Problem
Finding a rental home in the Netherlands is highly competitive and stressful, especially for internationals and first-time renters. Applicants often spend hours browsing listings only to discover late in the process that they do not meet key requirements such as income thresholds, contract length, or landlord preferences. At the same time, landlords and agencies are overwhelmed with hundreds of unqualified applications, making the process inefficient and frustrating on both sides. The lack of transparency and early-stage filtering leads to wasted time, emotional fatigue, and low success rates for renters.
Solution
Rent-Match is a matching-based rental platform designed to reduce friction and improve fairness in the housing search. Instead of users manually applying to dozens of listings, the platform collects essential renter information upfront and matches them only with properties where they meet the core requirements. By focusing on compatibility rather than volume, Rent-Match helps renters invest their energy in realistic opportunities while enabling landlords to receive fewer, higher-quality applications. The result is a more transparent, efficient, and human-centered rental experience for both parties.

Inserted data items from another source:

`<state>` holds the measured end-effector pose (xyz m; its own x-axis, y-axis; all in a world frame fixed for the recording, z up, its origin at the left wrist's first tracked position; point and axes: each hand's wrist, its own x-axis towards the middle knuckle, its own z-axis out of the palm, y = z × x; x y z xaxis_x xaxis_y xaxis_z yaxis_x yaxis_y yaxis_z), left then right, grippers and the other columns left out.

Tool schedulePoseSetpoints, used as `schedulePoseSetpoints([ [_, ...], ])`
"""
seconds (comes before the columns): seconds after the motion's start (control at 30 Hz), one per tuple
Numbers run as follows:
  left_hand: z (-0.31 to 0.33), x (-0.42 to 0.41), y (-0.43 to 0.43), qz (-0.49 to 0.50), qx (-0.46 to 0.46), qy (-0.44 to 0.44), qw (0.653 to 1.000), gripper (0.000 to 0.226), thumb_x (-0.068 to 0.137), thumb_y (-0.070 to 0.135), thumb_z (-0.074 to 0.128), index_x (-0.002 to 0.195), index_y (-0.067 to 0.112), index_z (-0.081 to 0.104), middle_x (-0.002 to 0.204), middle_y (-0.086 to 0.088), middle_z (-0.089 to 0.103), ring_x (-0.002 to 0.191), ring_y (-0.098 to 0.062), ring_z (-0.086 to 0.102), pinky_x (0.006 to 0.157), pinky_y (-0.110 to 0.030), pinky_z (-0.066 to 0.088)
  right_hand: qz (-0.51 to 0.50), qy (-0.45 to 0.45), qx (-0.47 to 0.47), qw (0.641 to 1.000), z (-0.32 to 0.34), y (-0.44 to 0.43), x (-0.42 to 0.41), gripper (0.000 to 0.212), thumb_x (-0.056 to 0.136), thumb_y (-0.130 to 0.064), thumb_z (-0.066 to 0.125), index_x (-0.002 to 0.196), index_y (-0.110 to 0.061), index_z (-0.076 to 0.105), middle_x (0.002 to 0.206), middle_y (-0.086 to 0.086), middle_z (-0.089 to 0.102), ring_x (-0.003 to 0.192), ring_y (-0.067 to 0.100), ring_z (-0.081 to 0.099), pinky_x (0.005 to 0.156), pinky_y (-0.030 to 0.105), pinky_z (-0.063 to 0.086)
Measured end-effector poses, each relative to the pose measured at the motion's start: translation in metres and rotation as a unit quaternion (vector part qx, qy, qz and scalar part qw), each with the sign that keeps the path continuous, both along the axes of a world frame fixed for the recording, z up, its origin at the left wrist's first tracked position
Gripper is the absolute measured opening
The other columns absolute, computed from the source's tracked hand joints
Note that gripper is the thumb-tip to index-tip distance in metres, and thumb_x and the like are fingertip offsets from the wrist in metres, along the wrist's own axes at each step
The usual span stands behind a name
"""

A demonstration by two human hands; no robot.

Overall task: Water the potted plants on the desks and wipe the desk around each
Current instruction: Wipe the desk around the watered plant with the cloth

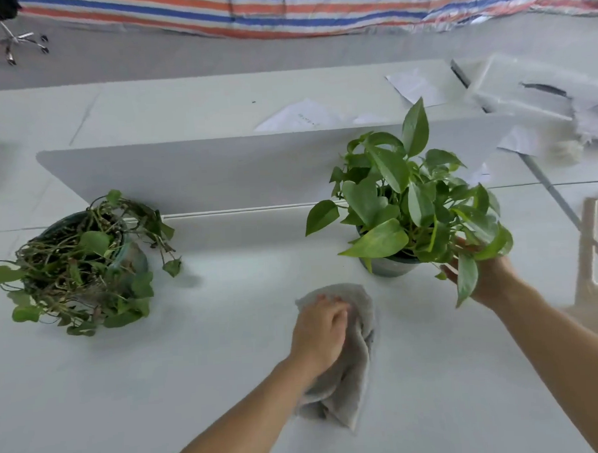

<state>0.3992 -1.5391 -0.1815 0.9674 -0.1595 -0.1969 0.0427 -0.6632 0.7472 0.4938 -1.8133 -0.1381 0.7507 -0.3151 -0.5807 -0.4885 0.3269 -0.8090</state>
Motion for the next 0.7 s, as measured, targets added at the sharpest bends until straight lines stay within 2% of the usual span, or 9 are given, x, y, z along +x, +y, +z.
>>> schedulePoseSetpoints([
  [0.07, 0.032, 0.025, -0.007, 0.104, -0.179, 0.089, 0.974, 0.031, 0.102, 0.015, 0.042, 0.123, 0.015, 0.064, 0.128, 0.002, 0.062, 0.122, -0.010, 0.052, 0.105, -0.022, 0.035, 0.049, -0.030, 0.035, 0.998, 0.014, 0.007, 0.004, 0.012, 0.091, -0.031, 0.062, 0.090, -0.019, 0.065, 0.090, 0.004, 0.068, 0.078, 0.020, 0.063, 0.068, 0.032, 0.056],
  [0.17, 0.073, 0.045, -0.027, 0.164, -0.322, 0.156, 0.919, 0.027, 0.101, 0.011, 0.042, 0.100, 0.030, 0.062, 0.098, 0.018, 0.059, 0.096, 0.001, 0.052, 0.098, -0.024, 0.037, 0.076, -0.036, 0.053, 0.995, 0.019, 0.017, 0.000, 0.029, 0.104, -0.029, 0.042, 0.091, -0.021, 0.066, 0.083, -0.003, 0.074, 0.067, 0.011, 0.069, 0.059, 0.027, 0.060],
  [0.23, 0.086, 0.052, -0.037, 0.171, -0.337, 0.176, 0.909, 0.028, 0.100, 0.014, 0.044, 0.095, 0.038, 0.058, 0.097, 0.022, 0.056, 0.100, -0.001, 0.051, 0.102, -0.030, 0.039, 0.106, -0.062, 0.030, 0.992, 0.021, 0.024, -0.006, 0.017, 0.096, -0.035, 0.058, 0.088, -0.021, 0.066, 0.080, -0.004, 0.073, 0.069, 0.014, 0.068, 0.062, 0.034, 0.059],
  [0.3, 0.089, 0.056, -0.039, 0.192, -0.353, 0.182, 0.897, 0.027, 0.099, 0.016, 0.045, 0.115, 0.032, 0.060, 0.112, 0.016, 0.060, 0.116, -0.009, 0.051, 0.105, -0.033, 0.039, 0.112, -0.064, -0.010, 0.992, 0.018, 0.029, -0.011, 0.005, 0.092, -0.025, 0.067, 0.090, -0.021, 0.066, 0.081, -0.004, 0.072, 0.080, 0.021, 0.064, 0.072, 0.044, 0.055],
  [0.37, 0.088, 0.059, -0.032, 0.221, -0.371, 0.186, 0.883, 0.035, 0.098, 0.012, 0.041, 0.127, 0.024, 0.058, 0.123, 0.008, 0.062, 0.121, -0.013, 0.052, 0.102, -0.033, 0.039, 0.103, -0.043, -0.032, 0.993, 0.015, 0.037, -0.019, 0.014, 0.098, -0.010, 0.058, 0.103, -0.020, 0.067, 0.094, -0.002, 0.074, 0.095, 0.022, 0.065, 0.081, 0.044, 0.054],
  [0.43, 0.088, 0.065, -0.019, 0.235, -0.375, 0.189, 0.877, 0.036, 0.098, 0.011, 0.040, 0.122, 0.026, 0.061, 0.123, 0.005, 0.065, 0.120, -0.015, 0.055, 0.100, -0.036, 0.041, 0.122, -0.043, -0.027, 0.991, 0.011, 0.050, -0.029, 0.022, 0.098, -0.008, 0.058, 0.117, -0.018, 0.065, 0.111, 0.003, 0.073, 0.104, 0.021, 0.066, 0.082, 0.039, 0.055],
  [0.5, 0.088, 0.074, -0.004, 0.240, -0.371, 0.188, 0.877, 0.033, 0.097, 0.012, 0.039, 0.114, 0.027, 0.064, 0.114, 0.003, 0.070, 0.113, -0.017, 0.060, 0.099, -0.040, 0.044, 0.135, -0.049, -0.018, 0.990, 0.009, 0.065, -0.040, 0.021, 0.096, -0.007, 0.060, 0.113, -0.019, 0.066, 0.113, 0.005, 0.071, 0.105, 0.023, 0.065, 0.086, 0.041, 0.056],
  [0.6, 0.088, 0.090, 0.017, 0.252, -0.382, 0.180, 0.871, 0.032, 0.099, 0.015, 0.039, 0.120, 0.017, 0.063, 0.098, -0.001, 0.072, 0.095, -0.020, 0.065, 0.096, -0.045, 0.050, 0.145, -0.059, -0.022, 0.987, 0.008, 0.085, -0.055, 0.021, 0.094, 0.000, 0.062, 0.100, -0.018, 0.070, 0.087, -0.008, 0.076, 0.088, 0.017, 0.067, 0.086, 0.040, 0.053],
  [0.7, 0.087, 0.102, 0.032, 0.258, -0.391, 0.187, 0.864, 0.025, 0.099, 0.016, 0.042, 0.097, 0.014, 0.067, 0.078, -0.001, 0.073, 0.077, -0.017, 0.066, 0.072, -0.038, 0.056, 0.181, -0.052, -0.039, 0.981, 0.005, 0.104, -0.066, 0.043, 0.099, 0.010, 0.042, 0.098, -0.023, 0.069, 0.082, -0.017, 0.076, 0.088, 0.008, 0.069, 0.080, 0.029, 0.056],
])
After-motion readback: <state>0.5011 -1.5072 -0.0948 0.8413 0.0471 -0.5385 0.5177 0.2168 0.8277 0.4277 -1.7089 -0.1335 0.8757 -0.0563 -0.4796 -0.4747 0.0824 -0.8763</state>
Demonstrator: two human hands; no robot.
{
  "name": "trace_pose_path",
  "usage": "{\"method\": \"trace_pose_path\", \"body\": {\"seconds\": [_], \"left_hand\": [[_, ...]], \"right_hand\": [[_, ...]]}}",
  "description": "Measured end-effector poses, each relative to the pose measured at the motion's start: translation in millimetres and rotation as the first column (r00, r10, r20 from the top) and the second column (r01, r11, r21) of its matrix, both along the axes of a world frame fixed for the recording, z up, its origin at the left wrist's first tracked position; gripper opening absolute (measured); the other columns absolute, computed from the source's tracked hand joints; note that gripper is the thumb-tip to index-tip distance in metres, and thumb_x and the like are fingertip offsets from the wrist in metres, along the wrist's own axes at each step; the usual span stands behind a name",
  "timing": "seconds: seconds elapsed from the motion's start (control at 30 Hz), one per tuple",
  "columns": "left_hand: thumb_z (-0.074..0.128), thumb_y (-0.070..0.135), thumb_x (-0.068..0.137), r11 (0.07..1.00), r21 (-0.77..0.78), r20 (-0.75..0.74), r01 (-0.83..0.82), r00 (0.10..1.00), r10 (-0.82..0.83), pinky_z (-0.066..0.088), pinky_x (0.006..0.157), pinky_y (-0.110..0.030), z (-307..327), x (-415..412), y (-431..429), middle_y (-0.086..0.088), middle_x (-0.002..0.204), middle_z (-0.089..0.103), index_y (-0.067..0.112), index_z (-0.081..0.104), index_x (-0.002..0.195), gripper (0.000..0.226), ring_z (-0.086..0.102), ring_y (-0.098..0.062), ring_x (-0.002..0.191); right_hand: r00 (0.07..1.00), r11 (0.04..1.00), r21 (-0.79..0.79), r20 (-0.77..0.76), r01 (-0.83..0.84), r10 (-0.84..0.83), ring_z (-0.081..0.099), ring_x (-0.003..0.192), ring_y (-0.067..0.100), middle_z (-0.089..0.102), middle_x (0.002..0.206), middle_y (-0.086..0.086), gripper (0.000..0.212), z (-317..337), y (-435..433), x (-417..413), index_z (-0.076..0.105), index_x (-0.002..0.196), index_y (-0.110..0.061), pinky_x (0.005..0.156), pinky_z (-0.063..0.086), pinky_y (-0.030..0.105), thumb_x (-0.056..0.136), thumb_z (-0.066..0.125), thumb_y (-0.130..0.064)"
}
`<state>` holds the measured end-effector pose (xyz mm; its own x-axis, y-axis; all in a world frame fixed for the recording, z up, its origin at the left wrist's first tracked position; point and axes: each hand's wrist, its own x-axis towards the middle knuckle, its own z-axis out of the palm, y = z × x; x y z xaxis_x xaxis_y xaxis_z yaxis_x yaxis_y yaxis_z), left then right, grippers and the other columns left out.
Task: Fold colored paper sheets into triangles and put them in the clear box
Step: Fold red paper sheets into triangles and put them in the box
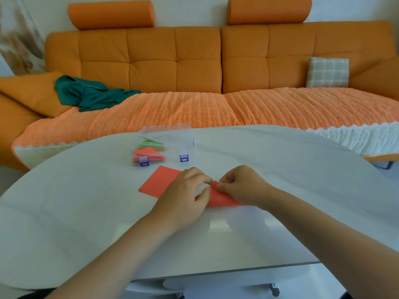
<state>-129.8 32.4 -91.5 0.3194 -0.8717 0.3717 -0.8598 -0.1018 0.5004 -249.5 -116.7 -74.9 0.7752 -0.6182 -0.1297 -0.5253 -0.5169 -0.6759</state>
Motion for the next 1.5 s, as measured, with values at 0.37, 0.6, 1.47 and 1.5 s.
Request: {"method": "trace_pose_path", "body": {"seconds": [0.37, 0.6, 1.47, 1.5], "left_hand": [[0.053, 0.031, 0.096, 0.963, 0.215, 0.102, 0.165, 0.977, -0.19, 0.04, 0.096, -0.021, -5.5, -0.9, 1.2, 0.011, 0.117, 0.062, 0.029, 0.067, 0.125, 0.032, 0.048, -0.005, 0.107], [0.053, 0.03, 0.097, 0.96, 0.22, 0.123, 0.173, 0.971, -0.204, 0.04, 0.096, -0.022, -4.5, -1.1, 1.0, 0.014, 0.123, 0.06, 0.03, 0.066, 0.127, 0.032, 0.047, -0.005, 0.109], [0.046, 0.045, 0.092, 0.969, 0.183, 0.254, 0.168, 0.944, -0.212, 0.051, 0.084, -0.033, -16.8, -19.9, 25.8, 0.004, 0.114, 0.063, 0.019, 0.066, 0.123, 0.045, 0.054, -0.016, 0.101], [0.045, 0.047, 0.092, 0.967, 0.19, 0.245, 0.17, 0.945, -0.215, 0.05, 0.087, -0.033, -16.1, -20.0, 26.2, 0.005, 0.118, 0.061, 0.02, 0.064, 0.127, 0.047, 0.054, -0.016, 0.104]], "right_hand": [[0.986, 0.94, -0.338, -0.162, -0.034, -0.023, 0.063, 0.081, 0.013, 0.07, 0.081, -0.01, 0.022, -4.3, 10.6, 9.3, 0.074, 0.085, -0.027, 0.075, 0.047, 0.028, 0.092, 0.057, -0.04], [0.989, 0.805, -0.578, -0.127, -0.132, 0.071, 0.062, 0.089, 0.009, 0.062, 0.097, -0.013, 0.017, -6.9, 7.6, 6.5, 0.068, 0.097, -0.039, 0.085, 0.038, 0.03, 0.093, 0.054, -0.047], [0.965, 0.69, -0.676, -0.143, -0.258, 0.221, 0.058, 0.087, 0.021, 0.062, 0.095, -0.005, 0.022, -17.9, 11.5, -4.6, 0.073, 0.097, -0.031, 0.07, 0.043, 0.033, 0.096, 0.051, -0.028], [0.956, 0.64, -0.719, -0.125, -0.27, 0.264, 0.057, 0.082, 0.023, 0.062, 0.092, -0.003, 0.02, -21.1, 12.9, -8.0, 0.073, 0.092, -0.029, 0.067, 0.042, 0.035, 0.095, 0.053, -0.025]]}}
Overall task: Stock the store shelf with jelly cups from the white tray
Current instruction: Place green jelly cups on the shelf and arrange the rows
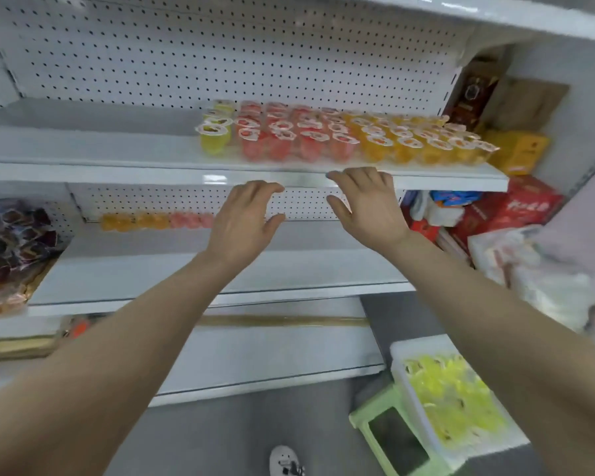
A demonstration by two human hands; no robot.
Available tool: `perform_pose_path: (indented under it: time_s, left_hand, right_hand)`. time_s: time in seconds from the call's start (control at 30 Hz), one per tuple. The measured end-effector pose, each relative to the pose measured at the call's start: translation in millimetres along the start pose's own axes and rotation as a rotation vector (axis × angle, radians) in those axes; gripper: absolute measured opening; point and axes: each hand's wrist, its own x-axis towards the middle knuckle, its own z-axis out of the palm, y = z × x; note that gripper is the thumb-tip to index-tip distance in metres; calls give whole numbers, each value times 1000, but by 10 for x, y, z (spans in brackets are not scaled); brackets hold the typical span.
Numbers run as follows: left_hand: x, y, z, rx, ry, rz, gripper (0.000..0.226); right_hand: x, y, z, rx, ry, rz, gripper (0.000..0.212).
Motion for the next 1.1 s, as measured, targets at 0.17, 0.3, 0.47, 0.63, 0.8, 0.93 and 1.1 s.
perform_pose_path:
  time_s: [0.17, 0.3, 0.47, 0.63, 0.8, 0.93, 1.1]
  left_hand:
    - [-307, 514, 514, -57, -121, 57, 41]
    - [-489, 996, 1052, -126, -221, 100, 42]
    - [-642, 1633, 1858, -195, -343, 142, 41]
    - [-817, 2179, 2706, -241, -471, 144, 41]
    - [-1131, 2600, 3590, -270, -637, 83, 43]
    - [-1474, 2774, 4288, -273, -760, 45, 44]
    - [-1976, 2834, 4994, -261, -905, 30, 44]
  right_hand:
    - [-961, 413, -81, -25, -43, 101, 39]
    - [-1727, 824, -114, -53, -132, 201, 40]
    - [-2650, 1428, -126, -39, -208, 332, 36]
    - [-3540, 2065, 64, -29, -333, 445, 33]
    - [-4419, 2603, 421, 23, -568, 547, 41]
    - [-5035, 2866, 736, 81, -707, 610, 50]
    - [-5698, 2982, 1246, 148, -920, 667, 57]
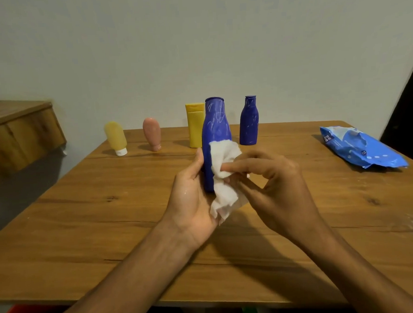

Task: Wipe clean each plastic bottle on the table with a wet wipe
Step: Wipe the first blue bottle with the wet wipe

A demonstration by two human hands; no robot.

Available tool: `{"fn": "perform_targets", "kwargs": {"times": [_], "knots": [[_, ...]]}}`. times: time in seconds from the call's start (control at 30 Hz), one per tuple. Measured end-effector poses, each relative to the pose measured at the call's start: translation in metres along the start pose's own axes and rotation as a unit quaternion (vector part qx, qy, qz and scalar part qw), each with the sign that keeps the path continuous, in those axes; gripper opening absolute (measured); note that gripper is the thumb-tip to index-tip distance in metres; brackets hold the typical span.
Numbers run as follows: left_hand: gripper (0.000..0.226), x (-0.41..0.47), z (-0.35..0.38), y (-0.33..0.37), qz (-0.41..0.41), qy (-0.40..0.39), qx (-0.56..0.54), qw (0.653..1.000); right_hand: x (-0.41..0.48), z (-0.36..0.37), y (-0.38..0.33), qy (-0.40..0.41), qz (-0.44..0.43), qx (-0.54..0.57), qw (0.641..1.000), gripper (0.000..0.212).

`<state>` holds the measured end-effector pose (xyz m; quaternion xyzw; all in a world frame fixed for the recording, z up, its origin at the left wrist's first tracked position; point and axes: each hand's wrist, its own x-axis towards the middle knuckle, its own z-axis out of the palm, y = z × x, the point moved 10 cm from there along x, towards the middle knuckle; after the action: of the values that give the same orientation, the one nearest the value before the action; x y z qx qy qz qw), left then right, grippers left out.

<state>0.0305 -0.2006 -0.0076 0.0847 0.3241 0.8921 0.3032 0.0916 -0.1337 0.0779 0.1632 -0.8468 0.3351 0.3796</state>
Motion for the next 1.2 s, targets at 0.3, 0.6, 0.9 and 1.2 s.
{"fn": "perform_targets", "kwargs": {"times": [0.3,0.6,0.9,1.2], "knots": [[0.048,0.001,0.003,0.005,0.007,-0.005,0.011,1.0,-0.004,-0.012,0.017,0.067,0.069,-0.001,0.995,0.018],[0.05,0.002,0.004,0.005,0.002,0.002,0.017,1.0,-0.005,-0.011,0.028,0.063,0.134,0.013,0.989,0.01],[0.044,0.001,0.004,0.003,0.014,0.007,0.002,1.0,-0.003,-0.016,0.03,0.094,0.143,0.058,0.984,0.025],[0.042,-0.002,0.007,-0.001,0.025,-0.002,0.019,1.0,-0.003,-0.027,0.015,0.144,0.075,0.001,0.987,0.021]]}}
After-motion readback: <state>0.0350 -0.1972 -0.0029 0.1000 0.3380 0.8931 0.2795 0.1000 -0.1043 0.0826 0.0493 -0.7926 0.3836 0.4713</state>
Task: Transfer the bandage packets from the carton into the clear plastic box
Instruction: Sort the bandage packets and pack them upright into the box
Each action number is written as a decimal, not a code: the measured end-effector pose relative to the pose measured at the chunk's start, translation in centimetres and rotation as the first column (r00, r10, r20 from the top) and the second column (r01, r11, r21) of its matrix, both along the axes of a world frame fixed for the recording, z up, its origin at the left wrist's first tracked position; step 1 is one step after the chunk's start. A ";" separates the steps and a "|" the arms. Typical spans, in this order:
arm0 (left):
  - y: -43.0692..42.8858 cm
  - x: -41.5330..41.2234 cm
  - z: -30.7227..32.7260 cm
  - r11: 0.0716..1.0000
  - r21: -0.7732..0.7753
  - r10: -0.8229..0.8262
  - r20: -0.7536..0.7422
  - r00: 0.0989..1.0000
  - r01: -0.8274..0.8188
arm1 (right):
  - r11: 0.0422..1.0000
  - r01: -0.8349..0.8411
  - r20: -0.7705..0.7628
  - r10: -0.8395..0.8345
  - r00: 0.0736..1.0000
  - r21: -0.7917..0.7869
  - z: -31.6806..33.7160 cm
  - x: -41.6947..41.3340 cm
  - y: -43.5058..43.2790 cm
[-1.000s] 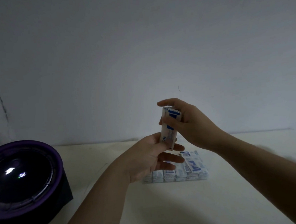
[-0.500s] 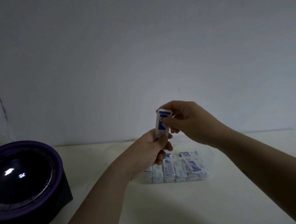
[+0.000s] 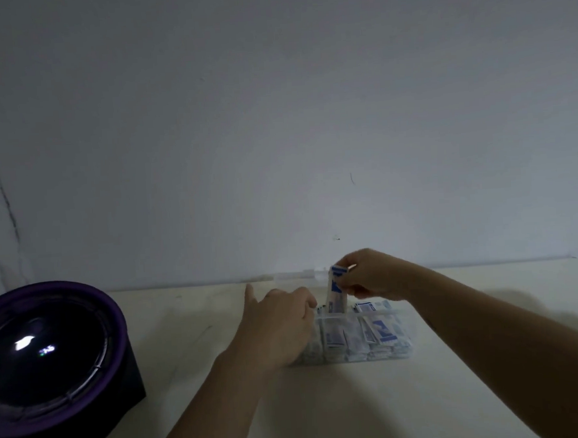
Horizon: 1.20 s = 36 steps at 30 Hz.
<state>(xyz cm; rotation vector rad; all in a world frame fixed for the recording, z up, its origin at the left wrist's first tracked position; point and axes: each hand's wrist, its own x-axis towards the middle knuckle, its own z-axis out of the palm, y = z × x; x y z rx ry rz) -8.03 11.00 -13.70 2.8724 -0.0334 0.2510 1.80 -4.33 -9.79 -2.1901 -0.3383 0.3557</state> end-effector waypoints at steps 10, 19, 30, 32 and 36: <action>0.0 0.1 -0.2 0.995 0.096 0.007 -0.005 1.000 -0.006 | 0.820 -0.130 0.111 0.229 0.967 -0.557 -1.9 0.2 1.9; -0.2 -0.1 0.1 0.996 0.081 0.026 -0.040 0.999 -0.023 | 0.858 -0.084 0.253 0.241 0.937 -0.507 -1.5 0.3 1.5; -0.2 0.1 -0.2 0.999 0.035 0.012 -0.025 1.000 -0.011 | 0.577 -0.149 -0.064 0.165 0.984 -0.803 0.7 -0.4 0.3; -0.1 0.1 -0.3 1.000 0.028 0.009 -0.023 1.000 -0.008 | 0.545 -0.185 -0.121 0.152 0.981 -0.817 0.7 -0.3 0.4; -0.1 0.0 -0.3 0.999 0.036 0.008 -0.012 1.000 -0.008 | 0.504 -0.216 -0.185 0.112 0.976 -0.836 0.2 0.4 0.6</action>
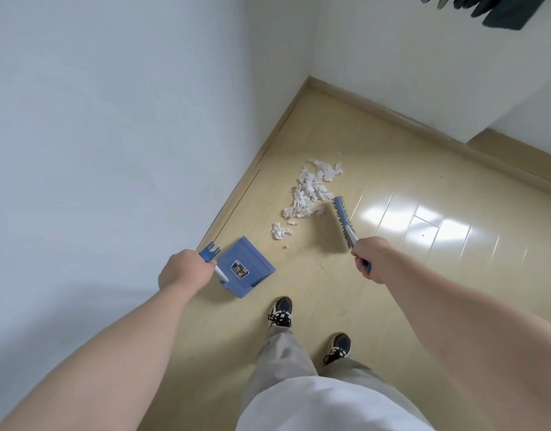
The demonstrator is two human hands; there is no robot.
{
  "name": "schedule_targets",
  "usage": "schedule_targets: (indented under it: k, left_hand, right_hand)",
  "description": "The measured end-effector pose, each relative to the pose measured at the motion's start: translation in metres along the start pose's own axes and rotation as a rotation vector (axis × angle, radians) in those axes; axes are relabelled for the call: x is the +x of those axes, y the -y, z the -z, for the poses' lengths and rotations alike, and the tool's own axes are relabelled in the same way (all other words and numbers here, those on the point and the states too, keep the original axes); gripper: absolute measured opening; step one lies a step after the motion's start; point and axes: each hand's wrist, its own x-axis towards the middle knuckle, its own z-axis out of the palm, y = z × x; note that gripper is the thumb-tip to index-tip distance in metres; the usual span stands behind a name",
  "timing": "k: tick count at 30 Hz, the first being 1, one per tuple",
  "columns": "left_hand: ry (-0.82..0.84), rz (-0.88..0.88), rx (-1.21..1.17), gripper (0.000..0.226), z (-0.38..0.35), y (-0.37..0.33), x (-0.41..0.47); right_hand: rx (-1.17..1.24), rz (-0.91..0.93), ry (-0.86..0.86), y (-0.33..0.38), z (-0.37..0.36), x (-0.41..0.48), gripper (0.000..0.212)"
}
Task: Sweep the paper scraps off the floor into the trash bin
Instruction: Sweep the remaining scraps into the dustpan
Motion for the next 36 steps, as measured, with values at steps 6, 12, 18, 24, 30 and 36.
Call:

Rapid Prototyping with Lovable AI
Lovable AI played a key role in enabling fast exploration and validation of ideas during this project. Instead of spending weeks on high-fidelity mockups, I used Lovable to quickly prototype core flows, test assumptions, and visualize multiple interaction patterns early in the process. This allowed me to move fluidly between problem framing, solution ideation, and usability checks, while staying focused on user needs rather than interface polish. By accelerating iteration cycles, Lovable AI helped surface design issues sooner and made it easier to refine the product direction with confidence.
Critical Reflection: Limits of AI Tools and the Role of Human Judgment
Using Lovable AI helped me move fast, but it also made clear where my role as a designer really mattered. While the tool was great for generating flows and testing ideas quickly, it often lacked sensitivity around context, tone, and trust, especially for topics like income, eligibility, and rejection. I had to step in to decide what information felt fair to ask for, how to communicate mismatches kindly, and where clarity mattered more than speed.